À bien des égards, SalonEra, fondé en 2020, relève d’une entreprise hautement périlleuse. Cette série vidéo en ligne, saluée par la critique et portée par l’ensemble baroque Les Délices, basé à Cleveland, n’est ni particulièrement rentable ni simple à produire. Et pourtant, pour une multitude de raisons, l’existence de SalonEra se justifie aisément. Désormais entrée dans sa sixième saison, cette série aux thématiques très larges fait preuve d’une richesse sans cesse renouvelée : une véritable mine d’or de savoir musical dont la valeur et la variété, à destination de spectateurs du monde entier toujours plus nombreux, ne font que croître. Retour sur cette démarche originale, co-dirigée par l’hautboïste Debra Nagy et la violoniste Shelby Yamin.
« Quand je repense à tout ce que nous avons produit, je suis stupéfaite », confie Debra Nagy, fondatrice des Délices et principale animatrice des programmes SalonEra. « Pour nous, c’est une manière de sortir des sentiers battus, et c’est pour cela que cela reste, à mes yeux, une entreprise qui en vaut la peine. »
Les bénéfices pour le public ne font aucun doute. Non seulement SalonEra a largement dépassé ses ambitions d’origine (un moyen de survivre à la pandémie), mais la série est devenue une ressource remarquable, comblant un manque que personne, dans le milieu des musiques anciennes, pas même Nagy, n’avait initialement identifié.
Les premiers épisodes, diffusés en 2020, ressemblaient à ce que de nombreuses organisations proposaient alors. Ils remplaçaient en quelque sorte les concerts en direct que Les Délices auraient présentés, mais à un rythme plus soutenu.

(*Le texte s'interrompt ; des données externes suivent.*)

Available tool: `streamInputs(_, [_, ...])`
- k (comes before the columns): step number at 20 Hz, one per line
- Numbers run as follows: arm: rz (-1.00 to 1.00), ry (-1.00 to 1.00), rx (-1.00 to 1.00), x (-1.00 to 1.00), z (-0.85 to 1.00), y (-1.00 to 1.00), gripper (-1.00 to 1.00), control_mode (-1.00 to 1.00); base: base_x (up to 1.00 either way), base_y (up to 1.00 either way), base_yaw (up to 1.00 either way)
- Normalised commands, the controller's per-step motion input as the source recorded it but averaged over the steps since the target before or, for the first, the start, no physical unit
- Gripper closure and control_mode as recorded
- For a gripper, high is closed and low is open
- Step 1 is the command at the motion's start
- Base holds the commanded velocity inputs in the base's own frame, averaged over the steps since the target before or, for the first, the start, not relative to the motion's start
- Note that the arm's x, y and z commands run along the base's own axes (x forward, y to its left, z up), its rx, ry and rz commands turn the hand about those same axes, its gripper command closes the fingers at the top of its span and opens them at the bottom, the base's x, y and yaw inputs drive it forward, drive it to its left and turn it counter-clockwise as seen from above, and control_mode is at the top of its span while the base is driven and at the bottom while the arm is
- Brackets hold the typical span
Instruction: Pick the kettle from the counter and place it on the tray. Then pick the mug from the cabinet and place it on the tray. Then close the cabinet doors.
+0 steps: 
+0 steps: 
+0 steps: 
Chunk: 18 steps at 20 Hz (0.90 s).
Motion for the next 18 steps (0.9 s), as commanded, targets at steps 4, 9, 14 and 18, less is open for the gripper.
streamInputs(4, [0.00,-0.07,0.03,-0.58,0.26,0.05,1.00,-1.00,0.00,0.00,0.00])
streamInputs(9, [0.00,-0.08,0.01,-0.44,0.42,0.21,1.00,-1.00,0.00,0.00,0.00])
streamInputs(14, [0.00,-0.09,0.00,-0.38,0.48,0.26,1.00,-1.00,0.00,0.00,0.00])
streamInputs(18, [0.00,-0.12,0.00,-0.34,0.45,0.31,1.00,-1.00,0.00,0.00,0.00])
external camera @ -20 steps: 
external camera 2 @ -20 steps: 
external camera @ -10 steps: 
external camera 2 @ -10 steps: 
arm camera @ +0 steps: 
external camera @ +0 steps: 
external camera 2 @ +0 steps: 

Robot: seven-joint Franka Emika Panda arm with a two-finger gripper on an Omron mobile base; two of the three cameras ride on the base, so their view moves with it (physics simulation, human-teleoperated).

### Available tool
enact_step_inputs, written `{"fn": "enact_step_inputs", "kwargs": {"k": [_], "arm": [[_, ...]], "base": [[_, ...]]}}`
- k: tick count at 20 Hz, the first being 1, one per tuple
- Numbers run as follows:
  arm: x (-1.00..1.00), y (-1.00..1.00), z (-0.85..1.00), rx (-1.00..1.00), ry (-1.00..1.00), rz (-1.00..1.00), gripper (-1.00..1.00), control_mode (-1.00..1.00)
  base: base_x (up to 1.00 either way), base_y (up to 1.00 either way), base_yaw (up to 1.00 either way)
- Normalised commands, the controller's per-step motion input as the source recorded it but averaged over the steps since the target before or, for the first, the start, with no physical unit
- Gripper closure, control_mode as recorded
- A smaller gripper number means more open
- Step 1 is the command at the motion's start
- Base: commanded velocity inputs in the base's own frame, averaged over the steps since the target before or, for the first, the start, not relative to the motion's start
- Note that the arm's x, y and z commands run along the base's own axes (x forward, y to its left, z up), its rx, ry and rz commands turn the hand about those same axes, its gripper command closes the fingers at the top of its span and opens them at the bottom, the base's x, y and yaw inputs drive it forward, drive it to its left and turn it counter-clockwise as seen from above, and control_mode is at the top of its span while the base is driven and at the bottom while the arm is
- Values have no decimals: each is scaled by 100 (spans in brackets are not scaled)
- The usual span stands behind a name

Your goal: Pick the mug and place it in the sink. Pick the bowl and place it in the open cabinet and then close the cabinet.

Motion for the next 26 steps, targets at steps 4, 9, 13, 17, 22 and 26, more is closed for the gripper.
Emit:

Un besoin de lien et de collaboration
Debra Nagy se souvient qu’elle« brûlait d’envie » de collaborer avec ses collègues, même à distance, incapable en tant qu’hautboïste de jouer seule une œuvre entière. De nouveaux programmes paraissaient environ deux fois par mois, soit un total de 17 pour la première saison.
Au fil des années suivantes, avec la reprise des activités régulières, la fréquence des nouveaux épisodes a diminué — la saison cinq n’en compte que huit — mais la profondeur et la qualité globale de la production se sont accrues.